* _Directions_
Every entry that follows is to be duplicated exactly.

* _Data for analysis_
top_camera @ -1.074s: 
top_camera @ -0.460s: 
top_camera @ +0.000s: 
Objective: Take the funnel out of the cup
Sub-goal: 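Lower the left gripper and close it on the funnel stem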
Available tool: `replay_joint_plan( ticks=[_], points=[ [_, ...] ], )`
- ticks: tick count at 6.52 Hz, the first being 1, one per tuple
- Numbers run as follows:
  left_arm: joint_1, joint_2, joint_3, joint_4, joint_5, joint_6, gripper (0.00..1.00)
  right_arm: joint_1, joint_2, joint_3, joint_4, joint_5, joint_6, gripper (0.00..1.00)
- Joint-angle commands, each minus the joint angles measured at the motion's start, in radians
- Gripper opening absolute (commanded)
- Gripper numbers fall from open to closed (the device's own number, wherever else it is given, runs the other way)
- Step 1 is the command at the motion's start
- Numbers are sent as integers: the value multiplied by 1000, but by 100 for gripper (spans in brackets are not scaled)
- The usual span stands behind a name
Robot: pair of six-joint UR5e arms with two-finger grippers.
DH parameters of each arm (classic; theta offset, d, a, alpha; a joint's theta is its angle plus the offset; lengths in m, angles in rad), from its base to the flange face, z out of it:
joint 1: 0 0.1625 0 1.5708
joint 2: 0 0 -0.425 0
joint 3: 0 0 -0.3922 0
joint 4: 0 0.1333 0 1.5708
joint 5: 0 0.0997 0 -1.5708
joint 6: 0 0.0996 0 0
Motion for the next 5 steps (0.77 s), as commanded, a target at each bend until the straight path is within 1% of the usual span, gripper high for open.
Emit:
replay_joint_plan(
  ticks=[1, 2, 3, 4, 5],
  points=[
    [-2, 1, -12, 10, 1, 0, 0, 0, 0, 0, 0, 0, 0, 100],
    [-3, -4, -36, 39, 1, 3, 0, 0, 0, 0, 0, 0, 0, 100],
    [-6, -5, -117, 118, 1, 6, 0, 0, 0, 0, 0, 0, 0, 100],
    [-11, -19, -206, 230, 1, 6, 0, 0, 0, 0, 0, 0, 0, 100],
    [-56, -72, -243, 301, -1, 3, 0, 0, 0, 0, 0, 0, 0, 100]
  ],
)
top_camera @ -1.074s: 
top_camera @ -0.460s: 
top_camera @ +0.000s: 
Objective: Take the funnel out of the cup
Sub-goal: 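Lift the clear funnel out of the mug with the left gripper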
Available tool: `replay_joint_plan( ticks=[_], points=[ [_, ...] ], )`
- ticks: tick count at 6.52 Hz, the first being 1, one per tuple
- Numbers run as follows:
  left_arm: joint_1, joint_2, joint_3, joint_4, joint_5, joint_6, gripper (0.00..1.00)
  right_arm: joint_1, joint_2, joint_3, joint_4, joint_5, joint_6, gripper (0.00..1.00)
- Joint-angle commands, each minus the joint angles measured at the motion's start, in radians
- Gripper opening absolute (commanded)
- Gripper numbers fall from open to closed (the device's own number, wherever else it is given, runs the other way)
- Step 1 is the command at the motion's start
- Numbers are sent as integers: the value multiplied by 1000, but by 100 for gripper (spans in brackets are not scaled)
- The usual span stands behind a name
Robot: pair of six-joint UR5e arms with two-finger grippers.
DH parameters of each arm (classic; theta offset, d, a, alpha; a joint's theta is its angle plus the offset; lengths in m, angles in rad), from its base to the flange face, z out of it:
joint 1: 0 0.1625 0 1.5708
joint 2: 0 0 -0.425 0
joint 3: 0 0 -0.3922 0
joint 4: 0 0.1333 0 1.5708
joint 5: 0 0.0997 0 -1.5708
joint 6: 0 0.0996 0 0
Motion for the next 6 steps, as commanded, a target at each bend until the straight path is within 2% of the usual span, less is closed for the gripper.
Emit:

* _Response area_
top_camera @ -1.074s: 
top_camera @ -0.460s: 
top_camera @ +0.000s: 
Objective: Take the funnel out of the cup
Sub-goal: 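Lower the left gripper and close it on the funnel stem
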Available tool: `replay_joint_plan( ticks=[_], points=[ [_, ...] ], )`
- ticks: tick count at 6.52 Hz, the first being 1, one per tuple
- Numbers run as follows:
  left_arm: joint_1, joint_2, joint_3, joint_4, joint_5, joint_6, gripper (0.00..1.00)
  right_arm: joint_1, joint_2, joint_3, joint_4, joint_5, joint_6, gripper (0.00..1.00)
- Joint-angle commands, each minus the joint angles measured at the motion's start, in radians
- Gripper opening absolute (commanded)
- Gripper numbers fall from open to closed (the device's own number, wherever else it is given, runs the other way)
- Step 1 is the command at the motion's start
- Numbers are sent as integers: the value multiplied by 1000, but by 100 for gripper (spans in brackets are not scaled)
- The usual span stands behind a name
Robot: pair of six-joint UR5e arms with two-finger grippers.
DH parameters of each arm (classic; theta offset, d, a, alpha; a joint's theta is its angle plus the offset; lengths in m, angles in rad), from its base to the flange face, z out of it:
joint 1: 0 0.1625 0 1.5708
joint 2: 0 0 -0.425 0
joint 3: 0 0 -0.3922 0
joint 4: 0 0.1333 0 1.5708
joint 5: 0 0.0997 0 -1.5708
joint 6: 0 0.0996 0 0
Motion for the next 5 steps (0.77 s), as commanded, a target at each bend until the straight path is within 1% of the usual span, gripper high for open.
Emit:
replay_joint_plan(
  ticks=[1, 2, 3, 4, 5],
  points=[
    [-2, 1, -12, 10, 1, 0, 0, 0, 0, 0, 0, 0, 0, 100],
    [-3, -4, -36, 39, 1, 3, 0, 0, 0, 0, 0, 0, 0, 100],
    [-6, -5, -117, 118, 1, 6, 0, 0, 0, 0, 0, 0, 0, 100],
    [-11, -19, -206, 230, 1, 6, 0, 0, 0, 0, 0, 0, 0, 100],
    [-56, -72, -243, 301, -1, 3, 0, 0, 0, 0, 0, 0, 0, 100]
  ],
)
top_camera @ -1.074s: 
top_camera @ -0.460s: 
top_camera @ +0.000s: 
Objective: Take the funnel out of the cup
Sub-goal: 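Lift the clear funnel out of the mug with the left gripper
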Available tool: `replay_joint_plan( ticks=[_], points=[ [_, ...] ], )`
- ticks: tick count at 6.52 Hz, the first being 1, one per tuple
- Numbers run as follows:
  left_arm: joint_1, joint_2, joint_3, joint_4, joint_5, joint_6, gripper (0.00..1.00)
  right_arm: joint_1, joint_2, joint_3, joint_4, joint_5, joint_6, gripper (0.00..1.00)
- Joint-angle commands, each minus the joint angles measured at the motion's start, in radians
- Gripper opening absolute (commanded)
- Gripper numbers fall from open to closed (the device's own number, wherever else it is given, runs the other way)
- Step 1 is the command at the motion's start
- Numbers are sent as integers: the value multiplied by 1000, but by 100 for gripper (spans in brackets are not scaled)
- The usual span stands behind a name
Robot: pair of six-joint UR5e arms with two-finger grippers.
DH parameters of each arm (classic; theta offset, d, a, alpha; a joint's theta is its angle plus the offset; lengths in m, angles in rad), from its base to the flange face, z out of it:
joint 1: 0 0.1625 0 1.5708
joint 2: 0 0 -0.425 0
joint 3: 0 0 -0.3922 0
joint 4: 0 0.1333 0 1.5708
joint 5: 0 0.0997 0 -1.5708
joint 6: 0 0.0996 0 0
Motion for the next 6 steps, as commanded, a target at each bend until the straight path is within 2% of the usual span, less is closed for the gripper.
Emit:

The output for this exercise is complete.